Is there a simple way in .NET to quickly get the current protocol, host, and port? For example, if I\'m on the following URL:
http://www.mywebsite.com:80/pages
A more structured way to get this is to use UriBuilder. This avoids direct string manipulation.
var builder = new UriBuilder(Request.Url.Scheme, Request.Url.Host, Request.Url.Port);
The following (C#) code should do the trick
Uri uri = new Uri("http://www.mywebsite.com:80/pages/page1.aspx");
string requested = uri.Scheme + Uri.SchemeDelimiter + uri.Host + ":" + uri.Port;
Request.Url will return you the Uri of the request. Once you have that, you can retrieve pretty much anything you want. To get the protocol, call the Scheme property.
Sample:
Uri url = Request.Url;
string protocol = url.Scheme;
Hope this helps.
Very similar to Holger's answer. If you need to grab the URL can do something like:
Uri uri = Context.Request.Url;
var scheme = uri.Scheme // returns http, https
var scheme2 = uri.Scheme + Uri.SchemeDelimiter; // returns http://, https://
var host = uri.Host; // return www.mywebsite.com
var port = uri.Port; // returns port number
The Uri class provides a whole range of methods, many which I have not listed.
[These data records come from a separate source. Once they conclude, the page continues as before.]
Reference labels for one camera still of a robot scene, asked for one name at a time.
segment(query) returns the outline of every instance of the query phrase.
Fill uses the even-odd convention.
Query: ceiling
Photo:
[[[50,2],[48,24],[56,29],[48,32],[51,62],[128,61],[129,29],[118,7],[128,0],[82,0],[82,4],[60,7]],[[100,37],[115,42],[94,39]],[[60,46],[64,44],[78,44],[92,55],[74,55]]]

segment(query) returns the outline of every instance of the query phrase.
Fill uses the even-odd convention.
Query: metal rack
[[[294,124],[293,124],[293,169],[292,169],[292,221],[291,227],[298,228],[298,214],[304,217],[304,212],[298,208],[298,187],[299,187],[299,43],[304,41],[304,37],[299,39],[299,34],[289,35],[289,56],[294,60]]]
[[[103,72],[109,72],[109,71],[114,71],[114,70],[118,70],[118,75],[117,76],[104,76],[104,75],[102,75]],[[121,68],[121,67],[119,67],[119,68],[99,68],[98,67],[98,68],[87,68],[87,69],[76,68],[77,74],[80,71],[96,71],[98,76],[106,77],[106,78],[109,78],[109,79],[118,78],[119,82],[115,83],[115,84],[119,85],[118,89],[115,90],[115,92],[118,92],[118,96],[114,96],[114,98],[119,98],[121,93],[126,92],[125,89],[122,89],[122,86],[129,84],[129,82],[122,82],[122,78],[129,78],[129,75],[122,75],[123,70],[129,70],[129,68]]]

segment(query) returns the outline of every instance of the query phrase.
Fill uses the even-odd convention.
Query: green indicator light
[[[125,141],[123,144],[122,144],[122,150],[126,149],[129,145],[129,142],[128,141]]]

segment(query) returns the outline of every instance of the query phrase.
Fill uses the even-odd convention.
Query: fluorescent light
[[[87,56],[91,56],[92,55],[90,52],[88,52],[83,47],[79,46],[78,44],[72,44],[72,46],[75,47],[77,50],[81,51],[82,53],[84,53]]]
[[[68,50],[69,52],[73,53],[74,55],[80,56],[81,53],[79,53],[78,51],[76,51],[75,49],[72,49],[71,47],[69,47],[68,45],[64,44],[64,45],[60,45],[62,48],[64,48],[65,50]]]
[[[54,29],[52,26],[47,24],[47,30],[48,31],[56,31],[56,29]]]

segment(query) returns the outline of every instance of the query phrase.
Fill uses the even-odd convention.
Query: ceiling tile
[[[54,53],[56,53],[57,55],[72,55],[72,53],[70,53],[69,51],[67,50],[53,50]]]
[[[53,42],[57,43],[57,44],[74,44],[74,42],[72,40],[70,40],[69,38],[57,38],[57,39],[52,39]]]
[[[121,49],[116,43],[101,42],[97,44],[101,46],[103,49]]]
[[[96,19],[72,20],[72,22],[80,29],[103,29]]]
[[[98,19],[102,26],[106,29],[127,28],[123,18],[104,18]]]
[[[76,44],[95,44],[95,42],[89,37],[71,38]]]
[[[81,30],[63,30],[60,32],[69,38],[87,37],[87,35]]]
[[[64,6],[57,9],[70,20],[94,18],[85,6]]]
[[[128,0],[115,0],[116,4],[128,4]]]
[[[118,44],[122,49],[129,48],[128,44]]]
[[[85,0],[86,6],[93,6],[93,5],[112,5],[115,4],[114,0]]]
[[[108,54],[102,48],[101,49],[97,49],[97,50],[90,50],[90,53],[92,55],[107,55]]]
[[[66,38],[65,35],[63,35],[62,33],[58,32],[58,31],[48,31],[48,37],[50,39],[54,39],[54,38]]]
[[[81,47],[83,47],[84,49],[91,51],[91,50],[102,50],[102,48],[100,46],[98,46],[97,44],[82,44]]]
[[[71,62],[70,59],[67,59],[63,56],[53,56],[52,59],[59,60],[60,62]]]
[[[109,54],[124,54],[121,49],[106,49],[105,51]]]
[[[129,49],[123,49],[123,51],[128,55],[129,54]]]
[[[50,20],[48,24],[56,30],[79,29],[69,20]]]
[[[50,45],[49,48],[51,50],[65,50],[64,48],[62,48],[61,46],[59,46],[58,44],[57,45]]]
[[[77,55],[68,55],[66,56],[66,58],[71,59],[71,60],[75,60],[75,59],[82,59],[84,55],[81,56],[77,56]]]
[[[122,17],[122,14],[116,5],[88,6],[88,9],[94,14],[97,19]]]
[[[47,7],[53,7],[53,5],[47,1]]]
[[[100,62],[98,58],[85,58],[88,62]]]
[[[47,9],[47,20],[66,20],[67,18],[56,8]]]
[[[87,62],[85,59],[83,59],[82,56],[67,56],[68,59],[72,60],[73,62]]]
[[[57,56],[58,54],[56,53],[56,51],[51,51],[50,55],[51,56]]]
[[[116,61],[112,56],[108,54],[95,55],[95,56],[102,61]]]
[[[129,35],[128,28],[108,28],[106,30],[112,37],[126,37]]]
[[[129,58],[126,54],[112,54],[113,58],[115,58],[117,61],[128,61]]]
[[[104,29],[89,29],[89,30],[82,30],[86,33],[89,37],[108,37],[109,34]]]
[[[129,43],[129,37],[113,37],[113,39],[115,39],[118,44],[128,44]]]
In my instance, I needed to grab LocalHost
along with the Port Number
, so this is what I did:
var Uri uri = Context.Request.Url;
var host = uri.Scheme + Uri.SchemeDelimiter + uri.Host + ":" + uri.Port;
Which successfully grabbed: http://localhost:12345
Even shorter way, may require newer ASP.Net:
string authority = Request.Url.GetComponents(UriComponents.SchemeAndServer,UriFormat.Unescaped)
The UriComponents enum lets you specify which component(s) of the URI you want to include.
Even though @Rick has the accepted answer for this question, there's actually a shorter way to do this, using the poorly named Uri.GetLeftPart()
method.
Uri url = new Uri("http://www.mywebsite.com:80/pages/page1.aspx");
string output = url.GetLeftPart(UriPartial.Authority);
There is one catch to GetLeftPart()
, however. If the port is the default port for the scheme, it will strip it out. Since port 80 is the default port for http, the output of GetLeftPart()
in my example above will be http://www.mywebsite.com
.
If the port number had been something other than 80, it would be included in the result.